Crown presents audio, Internet evidence

Sitting inside the courtroom, the teens sat in guarded booths with their hands free but ankles in restraints. Five court sheriffs watched over them and every seat was full in the gallery.

A first bench of seating was filled by the Proctor family. Media, friends of the teen and curious members of the public filled two more rows.

The teens were in dressed in crisp collared shirts, the younger also wore a suit jacket. They kept their eyes forward, avoiding looking at each other of the audience.

Some evidence aroused a response from the teens, who were mostly stone faced. The younger teen wiped tears from his eyes as he heard Juk present evidence surrounding DNA found at the crime scene in the home — an area the young teen had tried to clean with bleach.

The older teen slumped forward in his seat and held his head while the court heard 30 minutes of audio recorded collected, without their knowledge, on hidden devices in the back of a police van a day after their arrest. The teens were discussing the interrogation they’d been through.

“I’ve been exercising my right to silence,” the younger teen said in the recording, also noting he had spent twelve hours under bright lights drinking coffee and wanting to go to the bathroom.

The older teen told the other he’d never spent more than a couple hours at a time in interrogation rooms. The two made fun of their interrogators and talked about who they knew had spoken to police.

Juk noted it took days of forceful interrogations before the older teen broke down and admitted to his part in the crime.

However for the younger teen, Juk said, “it seemed to hardly affect him.”

A key witness in the crime was a young woman in Nova Scotia who the teens had met through the online role playing game World of Warcraft (WoW). Both teens confessed their crime to the woman using a chat function in the game.

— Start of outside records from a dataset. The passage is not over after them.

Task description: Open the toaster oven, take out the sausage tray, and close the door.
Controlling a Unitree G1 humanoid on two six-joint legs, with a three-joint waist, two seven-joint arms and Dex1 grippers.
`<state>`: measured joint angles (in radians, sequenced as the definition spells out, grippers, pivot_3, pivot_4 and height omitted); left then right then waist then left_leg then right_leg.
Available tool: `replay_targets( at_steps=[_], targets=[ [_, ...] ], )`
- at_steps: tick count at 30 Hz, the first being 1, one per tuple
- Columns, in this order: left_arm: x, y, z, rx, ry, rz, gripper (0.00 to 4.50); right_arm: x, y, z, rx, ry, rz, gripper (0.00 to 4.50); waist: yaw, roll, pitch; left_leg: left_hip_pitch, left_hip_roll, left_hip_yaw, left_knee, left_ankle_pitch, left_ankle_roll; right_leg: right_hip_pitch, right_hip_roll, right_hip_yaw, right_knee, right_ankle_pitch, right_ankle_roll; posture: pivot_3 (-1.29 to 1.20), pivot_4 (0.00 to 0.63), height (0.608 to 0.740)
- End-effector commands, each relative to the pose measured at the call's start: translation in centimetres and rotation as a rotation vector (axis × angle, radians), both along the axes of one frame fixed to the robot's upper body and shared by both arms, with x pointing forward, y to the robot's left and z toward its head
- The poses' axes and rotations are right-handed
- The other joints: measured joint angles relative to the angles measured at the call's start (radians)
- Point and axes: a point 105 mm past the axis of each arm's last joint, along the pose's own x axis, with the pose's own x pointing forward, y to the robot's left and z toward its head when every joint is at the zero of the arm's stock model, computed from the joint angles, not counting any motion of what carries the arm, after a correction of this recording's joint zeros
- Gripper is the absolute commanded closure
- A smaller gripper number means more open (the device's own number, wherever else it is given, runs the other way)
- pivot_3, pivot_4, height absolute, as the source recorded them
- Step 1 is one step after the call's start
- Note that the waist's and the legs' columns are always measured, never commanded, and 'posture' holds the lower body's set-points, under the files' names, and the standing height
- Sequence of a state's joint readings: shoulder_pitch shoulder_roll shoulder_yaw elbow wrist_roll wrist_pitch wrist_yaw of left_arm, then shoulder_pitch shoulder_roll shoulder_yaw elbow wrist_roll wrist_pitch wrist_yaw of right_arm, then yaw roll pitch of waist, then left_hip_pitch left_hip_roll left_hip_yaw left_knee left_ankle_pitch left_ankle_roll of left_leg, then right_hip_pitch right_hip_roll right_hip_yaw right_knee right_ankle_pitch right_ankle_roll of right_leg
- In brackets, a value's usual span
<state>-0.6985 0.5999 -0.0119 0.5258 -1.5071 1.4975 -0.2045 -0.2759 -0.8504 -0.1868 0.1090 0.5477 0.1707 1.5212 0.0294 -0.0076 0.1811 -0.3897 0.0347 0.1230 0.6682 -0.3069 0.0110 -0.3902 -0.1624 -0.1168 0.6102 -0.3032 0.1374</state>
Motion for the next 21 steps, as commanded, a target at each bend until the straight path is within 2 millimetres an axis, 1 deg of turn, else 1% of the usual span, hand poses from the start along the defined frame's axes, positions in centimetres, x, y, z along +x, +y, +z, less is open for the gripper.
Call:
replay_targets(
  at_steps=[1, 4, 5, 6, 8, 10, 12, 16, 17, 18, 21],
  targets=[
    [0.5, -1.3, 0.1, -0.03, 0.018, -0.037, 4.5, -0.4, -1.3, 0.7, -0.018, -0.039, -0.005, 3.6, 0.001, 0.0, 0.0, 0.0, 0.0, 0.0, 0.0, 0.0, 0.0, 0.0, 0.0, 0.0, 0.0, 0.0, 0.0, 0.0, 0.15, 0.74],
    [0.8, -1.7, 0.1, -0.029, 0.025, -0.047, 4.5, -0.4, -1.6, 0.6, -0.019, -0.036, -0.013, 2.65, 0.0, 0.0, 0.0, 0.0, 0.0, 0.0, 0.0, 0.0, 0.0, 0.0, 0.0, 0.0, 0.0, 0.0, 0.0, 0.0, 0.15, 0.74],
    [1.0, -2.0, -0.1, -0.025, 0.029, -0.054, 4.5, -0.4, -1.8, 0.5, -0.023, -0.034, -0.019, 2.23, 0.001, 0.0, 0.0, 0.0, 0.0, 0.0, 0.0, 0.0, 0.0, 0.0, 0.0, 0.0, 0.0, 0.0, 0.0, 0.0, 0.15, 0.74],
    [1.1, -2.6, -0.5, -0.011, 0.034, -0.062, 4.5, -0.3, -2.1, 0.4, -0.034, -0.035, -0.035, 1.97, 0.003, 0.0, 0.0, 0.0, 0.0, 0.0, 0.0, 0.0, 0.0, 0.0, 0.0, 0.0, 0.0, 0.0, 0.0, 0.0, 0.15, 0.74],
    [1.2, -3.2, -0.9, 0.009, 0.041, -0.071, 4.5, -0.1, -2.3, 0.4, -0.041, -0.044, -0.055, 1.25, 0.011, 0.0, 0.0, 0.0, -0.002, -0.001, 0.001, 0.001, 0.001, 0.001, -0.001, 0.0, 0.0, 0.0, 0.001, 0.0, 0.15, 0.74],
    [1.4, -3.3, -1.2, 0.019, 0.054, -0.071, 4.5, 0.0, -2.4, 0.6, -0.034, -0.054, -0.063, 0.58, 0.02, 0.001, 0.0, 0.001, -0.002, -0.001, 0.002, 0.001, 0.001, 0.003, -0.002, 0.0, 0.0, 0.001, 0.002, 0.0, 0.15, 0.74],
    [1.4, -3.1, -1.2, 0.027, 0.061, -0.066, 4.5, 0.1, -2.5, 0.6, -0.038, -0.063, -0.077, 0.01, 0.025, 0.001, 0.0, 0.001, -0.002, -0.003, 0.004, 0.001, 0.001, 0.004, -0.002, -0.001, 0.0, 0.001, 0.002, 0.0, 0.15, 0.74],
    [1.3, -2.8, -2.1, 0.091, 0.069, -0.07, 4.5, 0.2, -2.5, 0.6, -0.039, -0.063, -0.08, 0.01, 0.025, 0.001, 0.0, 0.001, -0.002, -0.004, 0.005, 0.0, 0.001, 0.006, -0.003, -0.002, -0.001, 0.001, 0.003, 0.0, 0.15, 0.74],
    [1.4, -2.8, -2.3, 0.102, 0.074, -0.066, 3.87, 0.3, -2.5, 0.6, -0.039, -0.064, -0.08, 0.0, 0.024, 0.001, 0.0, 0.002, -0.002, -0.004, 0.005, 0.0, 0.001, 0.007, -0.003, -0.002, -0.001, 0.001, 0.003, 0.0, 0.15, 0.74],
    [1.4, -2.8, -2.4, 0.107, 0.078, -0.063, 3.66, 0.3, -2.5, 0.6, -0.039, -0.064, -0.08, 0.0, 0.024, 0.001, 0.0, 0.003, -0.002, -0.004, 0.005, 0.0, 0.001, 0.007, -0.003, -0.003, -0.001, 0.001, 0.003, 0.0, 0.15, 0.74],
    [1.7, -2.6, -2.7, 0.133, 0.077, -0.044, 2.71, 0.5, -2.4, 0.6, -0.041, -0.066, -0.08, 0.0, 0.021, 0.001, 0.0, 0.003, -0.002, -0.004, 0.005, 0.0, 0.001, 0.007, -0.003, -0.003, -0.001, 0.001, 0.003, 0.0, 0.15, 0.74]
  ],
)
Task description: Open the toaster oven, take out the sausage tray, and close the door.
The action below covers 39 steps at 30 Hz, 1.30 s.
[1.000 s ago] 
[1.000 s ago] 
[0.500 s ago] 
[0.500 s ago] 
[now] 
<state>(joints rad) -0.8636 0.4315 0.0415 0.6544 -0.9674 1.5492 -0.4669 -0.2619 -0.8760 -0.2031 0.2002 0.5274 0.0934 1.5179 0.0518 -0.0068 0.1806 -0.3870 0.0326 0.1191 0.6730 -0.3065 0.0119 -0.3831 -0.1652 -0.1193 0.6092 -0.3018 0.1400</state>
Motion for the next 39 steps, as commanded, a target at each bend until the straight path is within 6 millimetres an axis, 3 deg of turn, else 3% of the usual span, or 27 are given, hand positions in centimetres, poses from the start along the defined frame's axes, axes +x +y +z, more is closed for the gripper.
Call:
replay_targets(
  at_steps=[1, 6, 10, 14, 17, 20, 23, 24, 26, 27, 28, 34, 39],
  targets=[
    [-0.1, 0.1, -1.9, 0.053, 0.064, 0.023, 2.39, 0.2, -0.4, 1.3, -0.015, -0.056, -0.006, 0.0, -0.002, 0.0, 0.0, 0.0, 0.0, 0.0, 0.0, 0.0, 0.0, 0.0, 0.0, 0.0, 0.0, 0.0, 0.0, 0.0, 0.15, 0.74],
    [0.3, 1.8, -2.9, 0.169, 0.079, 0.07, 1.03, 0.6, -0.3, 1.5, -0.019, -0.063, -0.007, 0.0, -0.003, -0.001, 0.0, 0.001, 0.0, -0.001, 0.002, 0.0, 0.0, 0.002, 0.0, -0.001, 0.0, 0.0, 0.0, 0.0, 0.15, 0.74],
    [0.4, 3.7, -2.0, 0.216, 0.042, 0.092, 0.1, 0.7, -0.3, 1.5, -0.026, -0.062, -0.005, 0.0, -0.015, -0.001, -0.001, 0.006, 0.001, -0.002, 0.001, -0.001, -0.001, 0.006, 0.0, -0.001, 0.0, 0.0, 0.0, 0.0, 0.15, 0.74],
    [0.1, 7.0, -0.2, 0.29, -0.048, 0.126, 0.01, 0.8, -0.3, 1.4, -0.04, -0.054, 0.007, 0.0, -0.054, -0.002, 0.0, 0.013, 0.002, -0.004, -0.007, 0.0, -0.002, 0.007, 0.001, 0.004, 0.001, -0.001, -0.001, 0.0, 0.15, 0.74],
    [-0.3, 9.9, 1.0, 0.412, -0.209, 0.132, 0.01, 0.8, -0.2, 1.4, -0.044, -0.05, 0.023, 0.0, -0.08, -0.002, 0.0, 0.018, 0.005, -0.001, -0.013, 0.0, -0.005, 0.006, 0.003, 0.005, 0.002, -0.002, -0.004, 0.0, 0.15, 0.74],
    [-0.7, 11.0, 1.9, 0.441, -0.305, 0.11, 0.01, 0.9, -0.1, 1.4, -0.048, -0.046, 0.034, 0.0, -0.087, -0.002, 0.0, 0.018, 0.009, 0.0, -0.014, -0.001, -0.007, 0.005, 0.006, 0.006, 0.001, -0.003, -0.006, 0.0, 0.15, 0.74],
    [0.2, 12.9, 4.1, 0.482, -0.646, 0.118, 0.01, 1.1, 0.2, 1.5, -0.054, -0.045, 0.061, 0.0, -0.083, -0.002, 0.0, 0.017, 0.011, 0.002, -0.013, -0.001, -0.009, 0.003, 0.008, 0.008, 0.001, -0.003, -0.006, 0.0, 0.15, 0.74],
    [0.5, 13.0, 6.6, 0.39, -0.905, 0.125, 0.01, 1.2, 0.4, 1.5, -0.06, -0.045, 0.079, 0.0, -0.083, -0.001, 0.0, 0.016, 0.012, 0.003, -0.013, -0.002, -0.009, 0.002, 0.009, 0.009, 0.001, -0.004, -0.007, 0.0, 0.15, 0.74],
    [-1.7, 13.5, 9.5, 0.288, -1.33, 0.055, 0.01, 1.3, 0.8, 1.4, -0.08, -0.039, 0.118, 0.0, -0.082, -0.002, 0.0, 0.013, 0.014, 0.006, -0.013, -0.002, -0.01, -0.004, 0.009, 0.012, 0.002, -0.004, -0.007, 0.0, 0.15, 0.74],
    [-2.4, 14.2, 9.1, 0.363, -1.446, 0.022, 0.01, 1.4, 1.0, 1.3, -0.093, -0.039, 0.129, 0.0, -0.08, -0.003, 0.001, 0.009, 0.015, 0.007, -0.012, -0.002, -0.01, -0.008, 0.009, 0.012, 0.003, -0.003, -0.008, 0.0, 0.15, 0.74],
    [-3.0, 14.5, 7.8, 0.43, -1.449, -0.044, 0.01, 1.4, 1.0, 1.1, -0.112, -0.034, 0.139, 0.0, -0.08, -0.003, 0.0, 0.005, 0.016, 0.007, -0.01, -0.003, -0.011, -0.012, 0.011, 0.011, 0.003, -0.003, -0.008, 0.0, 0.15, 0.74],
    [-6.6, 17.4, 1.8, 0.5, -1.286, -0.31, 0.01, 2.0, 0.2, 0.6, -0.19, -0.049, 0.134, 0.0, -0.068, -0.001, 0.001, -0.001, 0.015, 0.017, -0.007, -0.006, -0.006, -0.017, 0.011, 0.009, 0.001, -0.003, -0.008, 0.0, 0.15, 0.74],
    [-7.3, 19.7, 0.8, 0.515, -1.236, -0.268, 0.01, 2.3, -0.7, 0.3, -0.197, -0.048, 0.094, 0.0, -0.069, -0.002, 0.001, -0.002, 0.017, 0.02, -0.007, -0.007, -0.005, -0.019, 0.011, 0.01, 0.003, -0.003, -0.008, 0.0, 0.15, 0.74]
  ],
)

In the course of the investigation computer forensic investigators were able to retrieve many MSN conversations where the teens discussed the crime. However because the WoW conversations are stored on overseas servers, they were never recovered. Often the teens would chat partially on MSN and partially on WoW, so the context of some comment is lost.

The Nova Scotia woman co-operated with police and told them what the boys said over the online game, including that the younger teen had told her that he dreamed about killing someone since he was young and that it didn’t feel like he thought it would.

In one instance where the killer teens were chatting to each other over the two medias simultaneously, an MSN message read, “Since we killed that bitch and it wasn’t too hard, we should do it again.” The message was a few days after the two had killed Proctor, but Juk said the teens may have been referring to that of a character they killed in their online game.

In some early chat conversations, the teens had talked about rape fantasies and made plans to sexually assault a woman who was dating the younger teen at the time. However, there’s no evidence that attack took place.

Police were also able to find what words the teens looked up in search engines days before the crime, and see that they both stored sexual images of bondage on their computers. The younger one also had images of people burning.

The Crown is expected to wrap up its statements Wednesday and the lawyers for the teens will begin presenting their statements.

The Crown now is requesting both teens be sentenced as adults, which would mean guaranteed life sentence with no parole for 10 years. A youth sentence for the same crime is maximum six years in prison followed by four years of conditional supervision in the community.

Their sentencing is scheduled to continue Monday to Friday in Victoria Supreme Court until April 8.